**Your task**
From the entries below, gather each line containing the word "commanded".

──────── Data for processing ────────

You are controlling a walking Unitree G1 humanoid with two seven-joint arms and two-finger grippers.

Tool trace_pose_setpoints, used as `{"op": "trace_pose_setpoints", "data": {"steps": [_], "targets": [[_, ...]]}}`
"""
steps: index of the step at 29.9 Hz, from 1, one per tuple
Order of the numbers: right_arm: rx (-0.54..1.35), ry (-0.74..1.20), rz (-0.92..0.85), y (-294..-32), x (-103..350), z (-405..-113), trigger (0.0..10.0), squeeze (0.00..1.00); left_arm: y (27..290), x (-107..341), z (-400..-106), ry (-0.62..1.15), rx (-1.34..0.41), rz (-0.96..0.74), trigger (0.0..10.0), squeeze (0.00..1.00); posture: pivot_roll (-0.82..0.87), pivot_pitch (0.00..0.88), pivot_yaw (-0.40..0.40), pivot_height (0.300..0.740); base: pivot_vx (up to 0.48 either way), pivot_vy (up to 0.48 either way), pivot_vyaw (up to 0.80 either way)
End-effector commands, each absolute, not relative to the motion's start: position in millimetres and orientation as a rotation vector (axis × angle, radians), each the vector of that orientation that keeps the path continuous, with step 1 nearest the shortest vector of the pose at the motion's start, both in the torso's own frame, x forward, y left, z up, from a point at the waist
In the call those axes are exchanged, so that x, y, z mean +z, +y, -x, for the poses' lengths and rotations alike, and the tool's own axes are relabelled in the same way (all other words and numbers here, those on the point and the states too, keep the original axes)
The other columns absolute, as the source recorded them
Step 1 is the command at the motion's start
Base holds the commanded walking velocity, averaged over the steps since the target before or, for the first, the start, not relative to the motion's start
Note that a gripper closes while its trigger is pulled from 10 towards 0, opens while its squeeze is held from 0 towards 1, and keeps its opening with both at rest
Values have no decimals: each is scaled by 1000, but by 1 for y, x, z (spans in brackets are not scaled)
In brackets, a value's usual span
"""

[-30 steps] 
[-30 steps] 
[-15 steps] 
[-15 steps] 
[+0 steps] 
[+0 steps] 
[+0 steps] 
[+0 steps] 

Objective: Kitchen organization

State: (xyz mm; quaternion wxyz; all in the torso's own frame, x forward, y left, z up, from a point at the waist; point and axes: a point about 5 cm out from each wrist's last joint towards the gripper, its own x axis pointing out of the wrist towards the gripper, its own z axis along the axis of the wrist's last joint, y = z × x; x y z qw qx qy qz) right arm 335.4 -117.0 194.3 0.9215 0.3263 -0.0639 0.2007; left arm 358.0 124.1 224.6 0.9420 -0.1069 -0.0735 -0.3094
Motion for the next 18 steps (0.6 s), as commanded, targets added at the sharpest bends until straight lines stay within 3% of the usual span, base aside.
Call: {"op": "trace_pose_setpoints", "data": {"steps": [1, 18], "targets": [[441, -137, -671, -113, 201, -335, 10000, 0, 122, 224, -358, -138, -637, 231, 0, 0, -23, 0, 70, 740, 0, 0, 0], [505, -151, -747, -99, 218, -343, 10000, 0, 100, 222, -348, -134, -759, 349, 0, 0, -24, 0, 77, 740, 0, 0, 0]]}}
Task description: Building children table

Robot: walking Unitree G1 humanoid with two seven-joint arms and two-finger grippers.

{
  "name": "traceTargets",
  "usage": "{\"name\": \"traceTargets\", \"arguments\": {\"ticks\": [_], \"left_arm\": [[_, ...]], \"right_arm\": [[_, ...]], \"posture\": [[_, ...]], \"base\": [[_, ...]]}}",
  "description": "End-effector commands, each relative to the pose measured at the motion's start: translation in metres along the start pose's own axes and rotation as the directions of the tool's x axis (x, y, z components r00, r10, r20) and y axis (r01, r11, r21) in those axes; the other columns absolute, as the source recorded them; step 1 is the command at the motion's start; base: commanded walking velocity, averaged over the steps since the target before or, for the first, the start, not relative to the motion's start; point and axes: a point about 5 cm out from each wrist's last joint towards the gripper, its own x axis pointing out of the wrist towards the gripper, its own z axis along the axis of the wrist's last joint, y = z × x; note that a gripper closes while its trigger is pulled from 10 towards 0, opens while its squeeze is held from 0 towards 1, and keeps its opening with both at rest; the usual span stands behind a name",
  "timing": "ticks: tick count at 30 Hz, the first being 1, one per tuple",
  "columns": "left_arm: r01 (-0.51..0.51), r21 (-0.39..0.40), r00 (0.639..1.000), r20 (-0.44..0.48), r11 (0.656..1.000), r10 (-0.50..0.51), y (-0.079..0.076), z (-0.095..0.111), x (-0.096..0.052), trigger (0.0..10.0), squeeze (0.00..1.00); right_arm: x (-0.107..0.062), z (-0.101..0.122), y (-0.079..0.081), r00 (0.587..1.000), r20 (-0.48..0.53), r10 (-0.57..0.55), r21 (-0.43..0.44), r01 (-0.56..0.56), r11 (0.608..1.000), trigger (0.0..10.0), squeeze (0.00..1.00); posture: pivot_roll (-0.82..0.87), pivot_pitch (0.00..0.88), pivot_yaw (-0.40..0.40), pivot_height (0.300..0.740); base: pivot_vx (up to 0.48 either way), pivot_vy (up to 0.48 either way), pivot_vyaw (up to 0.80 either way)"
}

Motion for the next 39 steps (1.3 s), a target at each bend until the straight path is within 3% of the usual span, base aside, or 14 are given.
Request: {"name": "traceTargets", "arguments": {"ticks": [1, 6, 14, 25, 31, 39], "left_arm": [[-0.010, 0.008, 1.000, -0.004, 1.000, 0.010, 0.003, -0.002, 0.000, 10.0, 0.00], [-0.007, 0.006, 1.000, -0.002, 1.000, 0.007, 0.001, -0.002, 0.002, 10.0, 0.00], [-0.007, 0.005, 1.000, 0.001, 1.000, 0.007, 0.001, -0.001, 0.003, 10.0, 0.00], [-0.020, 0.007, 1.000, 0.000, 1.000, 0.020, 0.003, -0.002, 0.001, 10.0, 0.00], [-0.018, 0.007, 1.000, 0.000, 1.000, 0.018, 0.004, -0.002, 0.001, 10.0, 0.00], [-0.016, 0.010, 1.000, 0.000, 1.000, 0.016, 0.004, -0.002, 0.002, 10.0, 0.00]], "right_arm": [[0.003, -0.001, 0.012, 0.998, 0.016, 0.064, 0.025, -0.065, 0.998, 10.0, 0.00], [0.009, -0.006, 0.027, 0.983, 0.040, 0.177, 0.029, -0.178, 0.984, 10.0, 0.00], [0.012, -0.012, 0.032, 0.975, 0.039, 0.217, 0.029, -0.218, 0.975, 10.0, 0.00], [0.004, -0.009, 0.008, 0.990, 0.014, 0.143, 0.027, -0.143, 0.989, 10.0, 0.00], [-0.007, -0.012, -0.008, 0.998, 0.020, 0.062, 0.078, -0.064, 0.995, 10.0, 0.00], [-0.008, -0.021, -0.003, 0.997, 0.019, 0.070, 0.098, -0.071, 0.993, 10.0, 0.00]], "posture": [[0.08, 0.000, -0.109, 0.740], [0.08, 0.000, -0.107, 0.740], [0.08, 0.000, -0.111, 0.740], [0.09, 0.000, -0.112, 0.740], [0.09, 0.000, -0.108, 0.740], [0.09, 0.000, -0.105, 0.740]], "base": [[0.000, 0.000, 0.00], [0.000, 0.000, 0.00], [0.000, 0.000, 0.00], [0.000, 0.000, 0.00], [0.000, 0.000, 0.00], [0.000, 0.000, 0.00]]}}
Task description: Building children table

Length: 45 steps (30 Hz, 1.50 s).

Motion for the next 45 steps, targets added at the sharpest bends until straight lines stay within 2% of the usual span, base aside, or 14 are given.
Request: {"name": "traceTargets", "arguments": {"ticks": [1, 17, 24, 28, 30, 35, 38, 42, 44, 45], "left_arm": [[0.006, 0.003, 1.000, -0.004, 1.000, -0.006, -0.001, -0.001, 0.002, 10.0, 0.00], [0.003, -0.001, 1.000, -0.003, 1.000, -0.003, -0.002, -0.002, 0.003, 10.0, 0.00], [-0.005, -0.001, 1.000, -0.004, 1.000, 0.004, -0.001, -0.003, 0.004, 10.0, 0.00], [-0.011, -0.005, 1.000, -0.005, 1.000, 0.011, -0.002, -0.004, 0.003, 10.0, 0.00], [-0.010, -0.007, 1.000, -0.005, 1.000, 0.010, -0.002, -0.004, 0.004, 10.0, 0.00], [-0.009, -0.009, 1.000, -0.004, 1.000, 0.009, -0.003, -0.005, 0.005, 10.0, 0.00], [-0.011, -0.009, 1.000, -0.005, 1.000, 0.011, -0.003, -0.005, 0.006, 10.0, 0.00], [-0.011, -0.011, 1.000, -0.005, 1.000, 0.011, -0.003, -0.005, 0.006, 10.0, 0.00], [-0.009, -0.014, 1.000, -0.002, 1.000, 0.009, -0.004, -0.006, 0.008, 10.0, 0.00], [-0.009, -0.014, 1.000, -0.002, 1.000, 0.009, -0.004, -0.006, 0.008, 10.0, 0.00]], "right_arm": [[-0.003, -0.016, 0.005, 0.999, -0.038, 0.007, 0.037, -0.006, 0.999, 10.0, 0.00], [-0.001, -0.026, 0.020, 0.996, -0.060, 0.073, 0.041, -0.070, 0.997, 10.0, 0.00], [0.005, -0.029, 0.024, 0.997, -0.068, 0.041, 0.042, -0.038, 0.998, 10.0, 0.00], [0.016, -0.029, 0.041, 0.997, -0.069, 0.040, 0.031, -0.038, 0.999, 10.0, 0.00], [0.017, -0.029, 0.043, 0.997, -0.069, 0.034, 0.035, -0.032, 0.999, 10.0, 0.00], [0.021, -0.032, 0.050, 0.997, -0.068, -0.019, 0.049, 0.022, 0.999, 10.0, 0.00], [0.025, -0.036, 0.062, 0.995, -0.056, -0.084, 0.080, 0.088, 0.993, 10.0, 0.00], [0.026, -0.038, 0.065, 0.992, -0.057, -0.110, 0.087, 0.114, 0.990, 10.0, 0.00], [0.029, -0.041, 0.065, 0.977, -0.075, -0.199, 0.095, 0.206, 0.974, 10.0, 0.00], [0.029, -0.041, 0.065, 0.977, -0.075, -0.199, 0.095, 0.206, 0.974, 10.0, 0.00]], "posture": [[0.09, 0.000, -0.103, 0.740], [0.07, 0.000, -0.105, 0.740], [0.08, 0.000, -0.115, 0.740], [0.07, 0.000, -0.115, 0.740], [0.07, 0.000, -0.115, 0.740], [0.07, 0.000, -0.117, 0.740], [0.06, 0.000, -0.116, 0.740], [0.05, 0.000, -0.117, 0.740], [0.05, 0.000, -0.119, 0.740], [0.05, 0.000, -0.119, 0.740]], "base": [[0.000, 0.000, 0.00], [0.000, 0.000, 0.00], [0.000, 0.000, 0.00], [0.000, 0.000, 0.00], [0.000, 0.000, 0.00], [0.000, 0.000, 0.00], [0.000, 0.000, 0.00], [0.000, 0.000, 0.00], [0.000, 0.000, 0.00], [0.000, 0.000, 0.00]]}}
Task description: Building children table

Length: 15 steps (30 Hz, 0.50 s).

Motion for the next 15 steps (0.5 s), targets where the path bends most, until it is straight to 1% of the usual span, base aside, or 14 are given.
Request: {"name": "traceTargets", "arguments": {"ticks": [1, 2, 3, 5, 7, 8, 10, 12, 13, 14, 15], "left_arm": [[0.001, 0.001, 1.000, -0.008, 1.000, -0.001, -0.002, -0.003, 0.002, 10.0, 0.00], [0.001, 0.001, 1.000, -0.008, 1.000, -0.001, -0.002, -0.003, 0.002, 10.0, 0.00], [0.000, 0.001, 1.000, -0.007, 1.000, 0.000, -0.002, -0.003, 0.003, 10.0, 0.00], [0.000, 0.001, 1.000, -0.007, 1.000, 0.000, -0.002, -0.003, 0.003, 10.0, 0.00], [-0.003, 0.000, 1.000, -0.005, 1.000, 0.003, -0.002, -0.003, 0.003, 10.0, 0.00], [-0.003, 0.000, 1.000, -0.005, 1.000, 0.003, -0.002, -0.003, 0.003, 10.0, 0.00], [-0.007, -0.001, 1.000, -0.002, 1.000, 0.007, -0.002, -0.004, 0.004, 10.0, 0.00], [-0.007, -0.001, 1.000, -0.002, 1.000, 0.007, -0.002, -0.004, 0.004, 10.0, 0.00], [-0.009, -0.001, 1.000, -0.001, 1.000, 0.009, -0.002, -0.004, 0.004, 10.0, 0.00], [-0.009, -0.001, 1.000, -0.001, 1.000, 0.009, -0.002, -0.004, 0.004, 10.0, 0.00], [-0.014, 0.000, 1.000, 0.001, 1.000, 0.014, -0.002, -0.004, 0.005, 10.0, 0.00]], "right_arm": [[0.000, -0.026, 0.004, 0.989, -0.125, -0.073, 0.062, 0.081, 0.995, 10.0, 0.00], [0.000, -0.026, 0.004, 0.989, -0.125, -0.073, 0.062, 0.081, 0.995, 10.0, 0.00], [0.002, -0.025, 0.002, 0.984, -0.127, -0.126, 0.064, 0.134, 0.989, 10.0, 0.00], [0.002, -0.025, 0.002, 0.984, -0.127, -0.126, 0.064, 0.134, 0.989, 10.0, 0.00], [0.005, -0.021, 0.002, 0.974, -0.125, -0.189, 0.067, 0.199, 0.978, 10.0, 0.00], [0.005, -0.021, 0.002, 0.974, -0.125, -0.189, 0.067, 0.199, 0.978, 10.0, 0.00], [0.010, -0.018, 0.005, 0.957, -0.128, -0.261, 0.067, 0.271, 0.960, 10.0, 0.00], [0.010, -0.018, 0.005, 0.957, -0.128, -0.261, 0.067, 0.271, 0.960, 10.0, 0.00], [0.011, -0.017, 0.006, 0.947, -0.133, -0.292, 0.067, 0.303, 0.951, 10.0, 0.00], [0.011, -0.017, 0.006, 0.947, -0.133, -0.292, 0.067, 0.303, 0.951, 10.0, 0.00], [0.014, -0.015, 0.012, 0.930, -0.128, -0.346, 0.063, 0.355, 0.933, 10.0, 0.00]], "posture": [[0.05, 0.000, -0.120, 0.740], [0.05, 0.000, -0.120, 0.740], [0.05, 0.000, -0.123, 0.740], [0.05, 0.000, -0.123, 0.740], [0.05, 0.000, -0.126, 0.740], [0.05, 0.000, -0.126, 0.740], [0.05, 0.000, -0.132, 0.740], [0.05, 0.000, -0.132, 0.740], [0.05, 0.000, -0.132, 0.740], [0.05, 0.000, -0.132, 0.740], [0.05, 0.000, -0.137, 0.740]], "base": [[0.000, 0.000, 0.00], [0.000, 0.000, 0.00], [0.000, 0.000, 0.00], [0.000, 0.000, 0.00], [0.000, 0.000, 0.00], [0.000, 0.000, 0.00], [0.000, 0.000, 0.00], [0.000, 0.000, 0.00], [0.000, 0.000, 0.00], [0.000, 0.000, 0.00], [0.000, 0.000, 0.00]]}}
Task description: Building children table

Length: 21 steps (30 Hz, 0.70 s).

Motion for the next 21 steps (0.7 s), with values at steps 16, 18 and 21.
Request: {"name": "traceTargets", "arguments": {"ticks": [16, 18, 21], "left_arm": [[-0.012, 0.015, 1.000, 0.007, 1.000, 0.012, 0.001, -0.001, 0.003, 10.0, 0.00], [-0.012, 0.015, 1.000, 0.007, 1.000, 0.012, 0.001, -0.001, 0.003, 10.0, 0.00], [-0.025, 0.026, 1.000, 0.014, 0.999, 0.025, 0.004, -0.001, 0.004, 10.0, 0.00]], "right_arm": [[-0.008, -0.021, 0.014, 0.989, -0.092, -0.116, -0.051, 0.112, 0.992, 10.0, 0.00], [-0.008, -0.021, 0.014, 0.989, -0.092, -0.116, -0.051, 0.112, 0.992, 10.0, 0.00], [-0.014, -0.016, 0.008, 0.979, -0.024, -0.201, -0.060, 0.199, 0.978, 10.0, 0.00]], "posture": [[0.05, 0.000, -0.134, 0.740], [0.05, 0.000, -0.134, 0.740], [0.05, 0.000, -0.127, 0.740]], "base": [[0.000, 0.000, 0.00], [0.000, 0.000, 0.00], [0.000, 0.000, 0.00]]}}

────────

**Written response**
Base holds the commanded walking velocity, averaged over the steps since the target before or, for the first, the start, not relative to the motion's start
Motion for the next 18 steps (0.6 s), as commanded, targets added at the sharpest bends until straight lines stay within 3% of the usual span, base aside.
  "description": "End-effector commands, each relative to the pose measured at the motion's start: translation in metres along the start pose's own axes and rotation as the directions of the tool's x axis (x, y, z components r00, r10, r20) and y axis (r01, r11, r21) in those axes; the other columns absolute, as the source recorded them; step 1 is the command at the motion's start; base: commanded walking velocity, averaged over the steps since the target before or, for the first, the start, not relative to the motion's start; point and axes: a point about 5 cm out from each wrist's last joint towards the gripper, its own x axis pointing out of the wrist towards the gripper, its own z axis along the axis of the wrist's last joint, y = z × x; note that a gripper closes while its trigger is pulled from 10 towards 0, opens while its squeeze is held from 0 towards 1, and keeps its opening with both at rest; the usual span stands behind a name",

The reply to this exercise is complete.